La administración Trump ha impuesto sanciones directas contra el presidente de Colombia, Gustavo Petro, y su círculo cercano, incluyéndolos en la lista de la Oficina de Control de Activos Extranjeros (OFAC), conocida como 'Lista Clinton', por presunta inacción y complicidad con el narcotráfico, desatando una grave crisis diplomática. El Departamento del Tesoro de Estados Unidos anunció la inclusión del presidente Petro, su esposa Verónica Alcocer, su hijo Nicolás Petro y el ministro del Interior, Armando Benedetti, en la lista de Nacionales Especialmente Designados (SDN). La justificación oficial, expresada por el secretario del Tesoro, Scott Bessent, es que “desde que el presidente Gustavo Petro llegó al poder, la producción de cocaína en Colombia se ha disparado a su nivel más alto en décadas”. El propio Trump calificó a Petro de “líder del narcotráfico”. La sanción implica el congelamiento de activos bajo jurisdicción estadounidense y prohíbe transacciones con ciudadanos o entidades de EE.
UU.
Esta medida, sin precedentes para un presidente colombiano en ejercicio, se suma a la descertificación de Colombia en la lucha antidrogas y a la suspensión de parte de la ayuda económica, estimada en 27 millones de dólares anuales. Petro rechazó enérgicamente las acusaciones, calificándolas de “paradoja” y de ser una represalia política.
“Luchar contra el narcotráfico durante décadas y con eficacia me trae esta medida”, declaró, anunciando que su abogado en EE.
UU. será Danny Kovalik.
El ministro Benedetti también reaccionó, afirmando que su inclusión se debe a haber defendido al presidente, y calificó la lucha antidrogas de EE.
UU. como una “farsa armamentista”. La crisis ya ha tenido efectos prácticos, como la negativa de una empresa estadounidense a suministrar combustible al avión presidencial en una escala.

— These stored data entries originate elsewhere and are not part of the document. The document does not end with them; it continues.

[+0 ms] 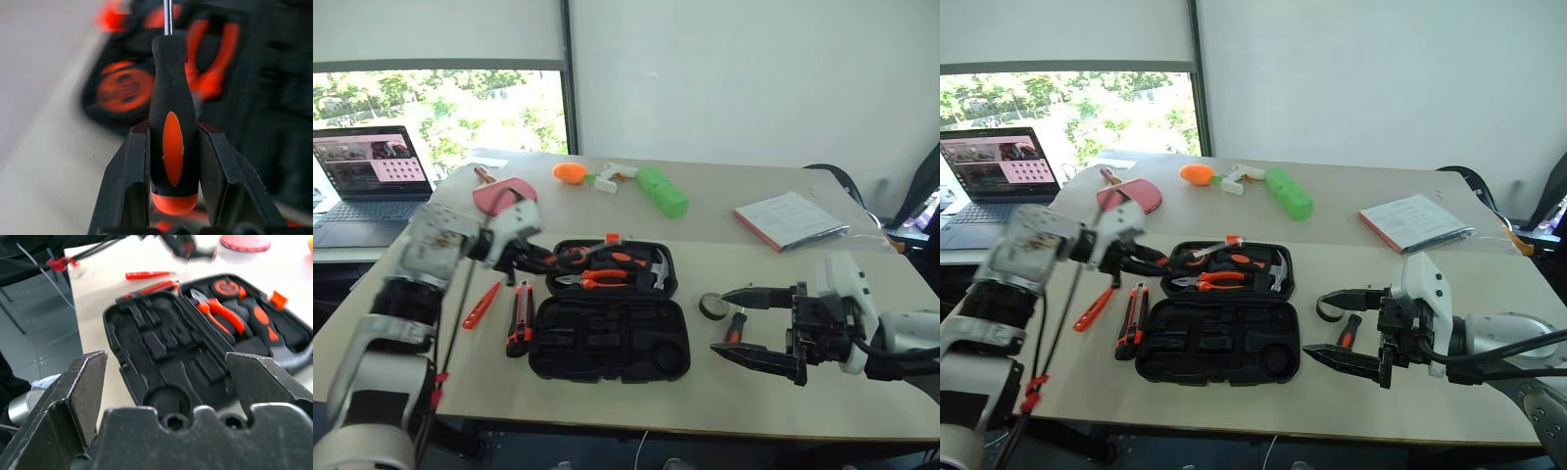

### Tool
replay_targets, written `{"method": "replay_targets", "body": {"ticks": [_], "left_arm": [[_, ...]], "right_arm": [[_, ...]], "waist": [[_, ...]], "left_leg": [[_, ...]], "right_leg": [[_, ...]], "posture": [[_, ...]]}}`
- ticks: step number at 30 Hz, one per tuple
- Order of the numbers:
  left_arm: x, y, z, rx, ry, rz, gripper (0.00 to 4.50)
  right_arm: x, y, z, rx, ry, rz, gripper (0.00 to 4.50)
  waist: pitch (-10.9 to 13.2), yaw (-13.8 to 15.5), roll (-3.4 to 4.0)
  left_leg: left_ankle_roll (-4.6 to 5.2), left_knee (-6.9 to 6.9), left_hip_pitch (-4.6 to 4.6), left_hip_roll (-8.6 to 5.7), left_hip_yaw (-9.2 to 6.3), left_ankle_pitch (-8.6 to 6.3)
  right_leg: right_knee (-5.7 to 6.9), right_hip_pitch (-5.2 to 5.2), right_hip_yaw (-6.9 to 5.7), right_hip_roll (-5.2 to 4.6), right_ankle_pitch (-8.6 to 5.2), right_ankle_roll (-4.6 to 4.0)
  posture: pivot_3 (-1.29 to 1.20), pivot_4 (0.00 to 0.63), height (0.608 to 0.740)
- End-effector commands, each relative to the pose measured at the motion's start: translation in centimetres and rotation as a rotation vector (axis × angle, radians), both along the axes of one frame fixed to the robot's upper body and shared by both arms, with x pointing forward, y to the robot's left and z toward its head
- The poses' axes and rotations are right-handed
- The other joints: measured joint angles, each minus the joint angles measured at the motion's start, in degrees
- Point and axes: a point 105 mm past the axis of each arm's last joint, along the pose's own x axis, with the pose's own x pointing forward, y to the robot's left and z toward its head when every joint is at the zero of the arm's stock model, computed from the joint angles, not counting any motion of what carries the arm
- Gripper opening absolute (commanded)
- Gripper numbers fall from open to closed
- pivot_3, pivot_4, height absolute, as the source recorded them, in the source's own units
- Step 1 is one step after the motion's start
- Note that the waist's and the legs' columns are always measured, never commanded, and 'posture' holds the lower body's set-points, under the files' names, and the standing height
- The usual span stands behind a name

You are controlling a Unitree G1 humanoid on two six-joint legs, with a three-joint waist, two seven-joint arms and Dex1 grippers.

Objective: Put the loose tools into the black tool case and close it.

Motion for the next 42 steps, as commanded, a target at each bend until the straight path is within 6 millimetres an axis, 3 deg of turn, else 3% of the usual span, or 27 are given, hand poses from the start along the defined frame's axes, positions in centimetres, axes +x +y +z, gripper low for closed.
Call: {"method": "replay_targets", "body": {"ticks": [1,8,12,24,25,30,32,35,36,38,42], "left_arm": [[-1.1,-1.8,0.4,0.077,-0.050,-0.076,0.87],[-1.0,-0.9,-2.7,0.225,-0.065,-0.105,0.87],[-1.8,-1.5,-2.8,0.183,-0.020,-0.153,0.87],[0.4,-2.2,-2.9,0.201,-0.121,-0.162,0.87],[0.4,-2.4,-2.8,0.189,-0.116,-0.169,1.88],[-0.6,-3.1,-0.6,0.089,-0.060,-0.187,3.53],[-1.3,-3.0,1.2,0.046,-0.045,-0.208,4.09],[-1.4,-3.0,2.5,0.034,-0.068,-0.225,4.09],[-1.2,-3.2,2.6,0.038,-0.080,-0.228,3.87],[-1.1,-3.8,2.1,0.058,-0.090,-0.243,3.42],[-0.7,-4.5,0.8,0.110,-0.109,-0.268,1.86]], "right_arm": [[-0.4,0.3,0.9,0.008,-0.054,-0.003,4.50],[-0.7,0.6,0.7,0.012,-0.053,-0.026,4.50],[-0.7,0.6,0.7,0.018,-0.055,-0.038,4.50],[-0.5,0.7,0.9,0.023,-0.062,-0.058,4.50],[-0.5,0.7,0.9,0.024,-0.062,-0.059,4.50],[-0.5,0.8,0.8,0.026,-0.057,-0.062,4.50],[-0.5,0.7,0.6,0.027,-0.052,-0.066,4.50],[-0.4,0.7,0.5,0.030,-0.048,-0.068,4.50],[-0.3,0.7,0.5,0.030,-0.048,-0.067,4.50],[-0.3,0.9,0.5,0.033,-0.049,-0.064,4.50],[-0.2,0.9,0.5,0.035,-0.051,-0.063,4.50]], "waist": [[0.00,-0.22,0.01],[0.01,-0.05,0.04],[0.01,0.21,0.04],[0.01,1.14,0.03],[0.01,1.26,0.04],[0.00,1.29,0.04],[0.01,1.26,0.04],[0.00,1.24,0.04],[-0.01,1.24,0.07],[-0.05,1.25,0.13],[-0.05,1.31,0.14]], "left_leg": [[0.00,0.03,0.01,0.00,-0.02,0.00],[0.02,0.26,0.05,-0.01,-0.16,-0.01],[0.03,0.37,-0.11,-0.02,-0.22,-0.01],[0.05,0.42,-0.12,-0.06,-0.25,-0.03],[0.06,0.44,-0.12,-0.07,-0.25,-0.03],[0.06,0.50,-0.14,-0.08,-0.31,-0.02],[0.06,0.50,-0.16,-0.08,-0.35,-0.02],[0.06,0.49,-0.20,-0.08,-0.39,-0.02],[0.06,0.49,-0.20,-0.08,-0.40,-0.02],[0.07,0.49,-0.18,-0.09,-0.40,-0.03],[0.07,0.50,-0.19,-0.11,-0.41,-0.03]], "right_leg": [[0.03,0.00,0.00,0.00,0.00,0.00],[0.08,0.13,0.00,0.03,0.00,0.00],[0.06,0.10,-0.05,0.01,0.01,0.03],[0.05,0.12,-0.06,0.00,0.03,0.05],[0.05,0.13,-0.06,0.00,0.04,0.07],[0.05,0.19,-0.05,0.00,0.05,0.09],[0.05,0.17,-0.06,0.01,0.05,0.09],[0.05,0.15,-0.07,0.03,0.04,0.09],[0.04,0.15,-0.07,0.03,0.04,0.09],[0.03,0.17,-0.07,0.02,0.04,0.09],[0.03,0.18,-0.08,0.01,0.04,0.10]], "posture": [[0.00,0.150,0.740],[0.00,0.150,0.740],[0.00,0.150,0.740],[0.00,0.150,0.740],[0.00,0.150,0.740],[0.00,0.150,0.740],[0.00,0.150,0.740],[0.00,0.150,0.740],[0.00,0.150,0.740],[0.00,0.150,0.740],[0.00,0.150,0.740]]}}
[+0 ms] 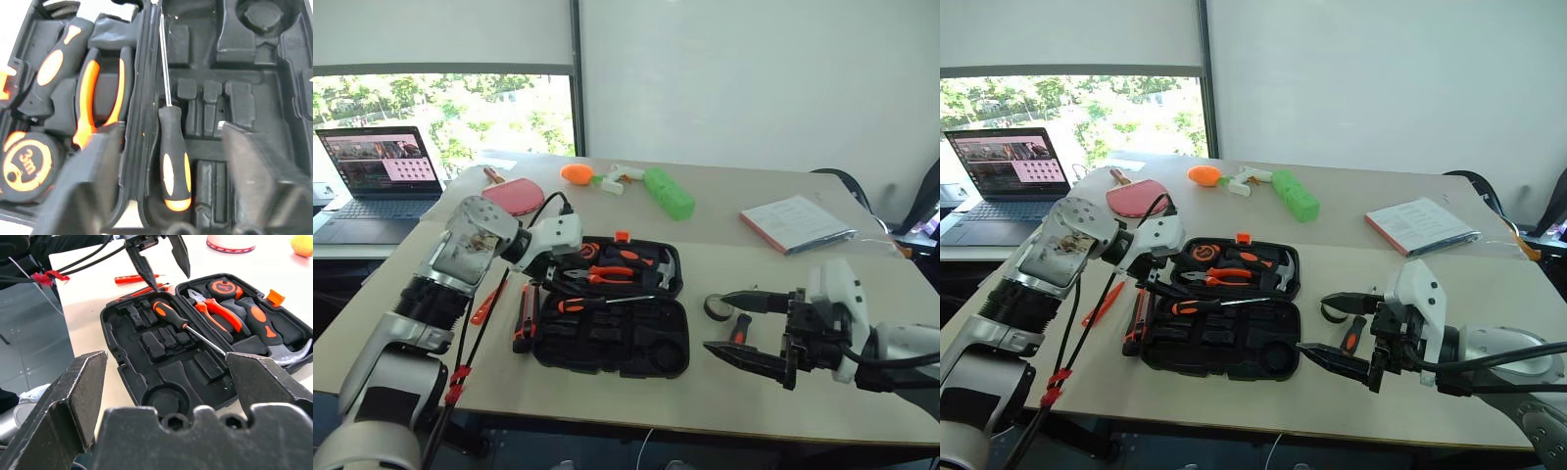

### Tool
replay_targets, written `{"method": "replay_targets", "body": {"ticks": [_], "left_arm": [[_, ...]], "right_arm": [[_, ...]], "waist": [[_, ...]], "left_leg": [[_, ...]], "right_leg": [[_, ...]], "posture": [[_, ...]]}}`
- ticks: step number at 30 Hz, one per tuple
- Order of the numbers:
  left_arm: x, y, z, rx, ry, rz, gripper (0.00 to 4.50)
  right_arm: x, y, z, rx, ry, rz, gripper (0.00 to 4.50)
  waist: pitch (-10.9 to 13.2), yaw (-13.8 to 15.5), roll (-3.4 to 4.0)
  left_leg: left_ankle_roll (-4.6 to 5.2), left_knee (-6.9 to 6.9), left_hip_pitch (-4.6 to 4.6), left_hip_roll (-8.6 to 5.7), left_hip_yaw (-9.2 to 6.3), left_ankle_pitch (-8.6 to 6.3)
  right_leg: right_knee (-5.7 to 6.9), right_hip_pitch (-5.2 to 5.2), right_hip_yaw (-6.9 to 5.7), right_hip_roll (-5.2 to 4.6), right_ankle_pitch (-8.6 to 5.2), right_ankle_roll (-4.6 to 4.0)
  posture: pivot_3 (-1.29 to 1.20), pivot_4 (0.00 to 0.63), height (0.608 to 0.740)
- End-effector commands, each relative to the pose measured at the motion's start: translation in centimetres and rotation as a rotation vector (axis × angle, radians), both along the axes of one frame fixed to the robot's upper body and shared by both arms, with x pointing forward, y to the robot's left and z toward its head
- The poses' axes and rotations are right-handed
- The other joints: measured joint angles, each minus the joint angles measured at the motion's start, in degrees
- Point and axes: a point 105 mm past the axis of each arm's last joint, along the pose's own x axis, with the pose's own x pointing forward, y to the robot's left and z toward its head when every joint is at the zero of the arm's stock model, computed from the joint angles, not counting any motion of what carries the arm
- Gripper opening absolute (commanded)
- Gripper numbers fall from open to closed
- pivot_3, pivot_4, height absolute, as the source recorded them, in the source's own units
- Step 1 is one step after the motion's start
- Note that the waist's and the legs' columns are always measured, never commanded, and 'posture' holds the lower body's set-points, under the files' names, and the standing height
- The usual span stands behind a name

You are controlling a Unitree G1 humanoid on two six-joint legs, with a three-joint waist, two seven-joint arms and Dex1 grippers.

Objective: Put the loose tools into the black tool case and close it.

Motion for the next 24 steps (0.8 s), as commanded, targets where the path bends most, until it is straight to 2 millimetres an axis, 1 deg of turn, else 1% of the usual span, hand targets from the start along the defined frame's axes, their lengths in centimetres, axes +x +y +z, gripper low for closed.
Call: {"method": "replay_targets", "body": {"ticks": [1,2,4,5,19,22,24], "left_arm": [[0.5,-0.6,-0.6,0.050,-0.063,-0.027,1.54],[0.7,-0.8,-1.1,0.062,-0.072,-0.026,1.11],[0.9,-1.2,-1.8,0.074,-0.074,-0.034,0.48],[0.9,-1.4,-1.9,0.077,-0.073,-0.040,0.09],[2.0,-2.6,-3.1,0.117,-0.105,-0.029,0.09],[2.4,-2.9,-2.7,0.100,-0.120,-0.013,0.09],[2.2,-2.9,-2.2,0.079,-0.103,-0.011,0.09]], "right_arm": [[-0.1,0.2,0.8,0.003,-0.050,0.006,4.50],[-0.1,0.2,0.8,0.004,-0.051,0.004,4.50],[-0.2,0.1,0.8,0.005,-0.049,0.000,4.50],[-0.2,0.2,0.7,0.006,-0.049,-0.001,4.50],[-0.5,0.4,0.6,0.031,-0.049,-0.014,4.50],[-0.5,0.4,0.6,0.032,-0.049,-0.015,4.50],[-0.5,0.3,0.6,0.032,-0.048,-0.017,4.50]], "waist": [[0.00,-0.06,0.00],[0.00,-0.05,0.00],[0.00,-0.05,0.00],[0.00,-0.07,0.00],[0.00,0.00,0.00],[0.00,0.04,0.01],[0.00,-0.02,0.01]], "left_leg": [[0.00,0.01,-0.01,0.00,0.00,0.00],[0.00,0.01,-0.01,0.00,0.00,0.00],[0.00,-0.01,-0.01,0.00,-0.01,0.00],[0.00,-0.01,-0.01,0.00,-0.02,0.00],[0.01,0.00,-0.02,-0.02,-0.04,0.00],[0.01,0.01,0.00,-0.03,-0.06,0.00],[0.01,0.04,0.00,-0.03,-0.07,0.00]], "right_leg": [[-0.01,0.00,0.00,0.00,0.00,0.00],[-0.01,0.00,0.00,0.00,0.00,0.00],[-0.01,-0.01,0.00,0.01,0.00,0.00],[-0.01,-0.01,0.00,0.02,0.00,0.00],[-0.02,0.00,0.00,0.00,0.00,0.01],[-0.02,0.04,0.00,-0.01,0.01,0.01],[-0.02,0.05,0.00,0.00,0.01,0.02]], "posture": [[0.00,0.150,0.740],[0.00,0.150,0.740],[0.00,0.150,0.740],[0.00,0.150,0.740],[0.00,0.150,0.740],[0.00,0.150,0.740],[0.00,0.150,0.740]]}}
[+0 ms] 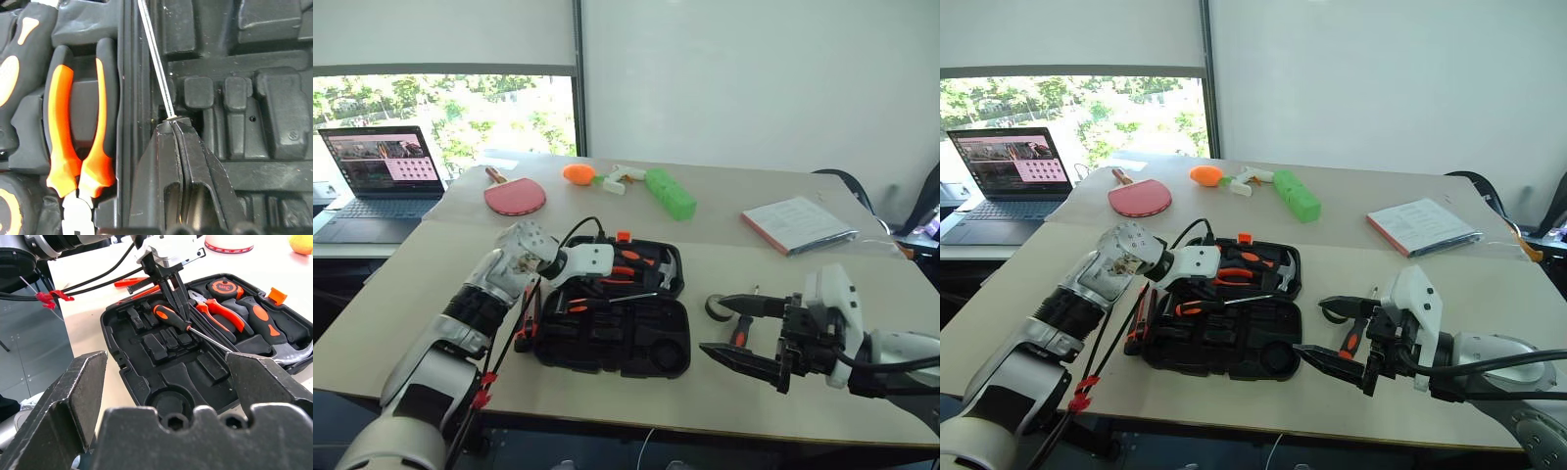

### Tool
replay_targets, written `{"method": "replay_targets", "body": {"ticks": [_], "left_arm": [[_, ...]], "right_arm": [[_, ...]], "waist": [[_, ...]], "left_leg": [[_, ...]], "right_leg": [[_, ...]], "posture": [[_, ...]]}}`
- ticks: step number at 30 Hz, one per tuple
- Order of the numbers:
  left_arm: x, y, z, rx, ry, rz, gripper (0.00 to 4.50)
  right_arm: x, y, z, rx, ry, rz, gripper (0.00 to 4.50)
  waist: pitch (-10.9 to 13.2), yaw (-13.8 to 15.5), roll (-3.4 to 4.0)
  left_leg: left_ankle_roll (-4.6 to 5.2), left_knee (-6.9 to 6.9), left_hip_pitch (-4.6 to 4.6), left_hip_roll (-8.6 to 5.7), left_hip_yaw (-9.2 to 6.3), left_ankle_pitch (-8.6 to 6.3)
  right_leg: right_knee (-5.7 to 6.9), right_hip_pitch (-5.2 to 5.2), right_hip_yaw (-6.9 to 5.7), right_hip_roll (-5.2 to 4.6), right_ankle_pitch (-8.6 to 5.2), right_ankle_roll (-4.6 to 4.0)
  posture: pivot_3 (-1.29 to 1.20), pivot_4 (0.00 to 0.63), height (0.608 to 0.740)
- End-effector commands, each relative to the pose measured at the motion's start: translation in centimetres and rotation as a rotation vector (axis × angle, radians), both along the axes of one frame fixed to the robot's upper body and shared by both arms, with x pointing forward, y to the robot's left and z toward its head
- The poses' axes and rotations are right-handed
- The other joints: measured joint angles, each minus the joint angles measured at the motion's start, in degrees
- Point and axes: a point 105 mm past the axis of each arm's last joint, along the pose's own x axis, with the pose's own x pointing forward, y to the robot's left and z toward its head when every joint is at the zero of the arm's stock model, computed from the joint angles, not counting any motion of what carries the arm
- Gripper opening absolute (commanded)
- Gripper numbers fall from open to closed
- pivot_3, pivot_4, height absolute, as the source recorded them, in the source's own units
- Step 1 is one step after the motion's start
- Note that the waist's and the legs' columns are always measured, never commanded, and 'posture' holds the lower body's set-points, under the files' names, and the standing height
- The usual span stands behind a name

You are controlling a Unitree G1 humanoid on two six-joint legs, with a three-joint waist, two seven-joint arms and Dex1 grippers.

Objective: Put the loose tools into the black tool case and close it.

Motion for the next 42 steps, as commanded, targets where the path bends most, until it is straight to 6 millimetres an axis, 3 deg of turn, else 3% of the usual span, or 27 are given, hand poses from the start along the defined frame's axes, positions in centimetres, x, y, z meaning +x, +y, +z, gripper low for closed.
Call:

En resumenEl gobierno de Trump sancionó al presidente colombiano Gustavo Petro y a su entorno, incluyéndolos en la Lista Clinton por supuestamente permitir el aumento de la producción de cocaína. Petro y sus allegados niegan las acusaciones y las califican como un ataque político, en medio de una crisis diplomática que ya incluye la suspensión de parte de la ayuda estadounidense a Colombia.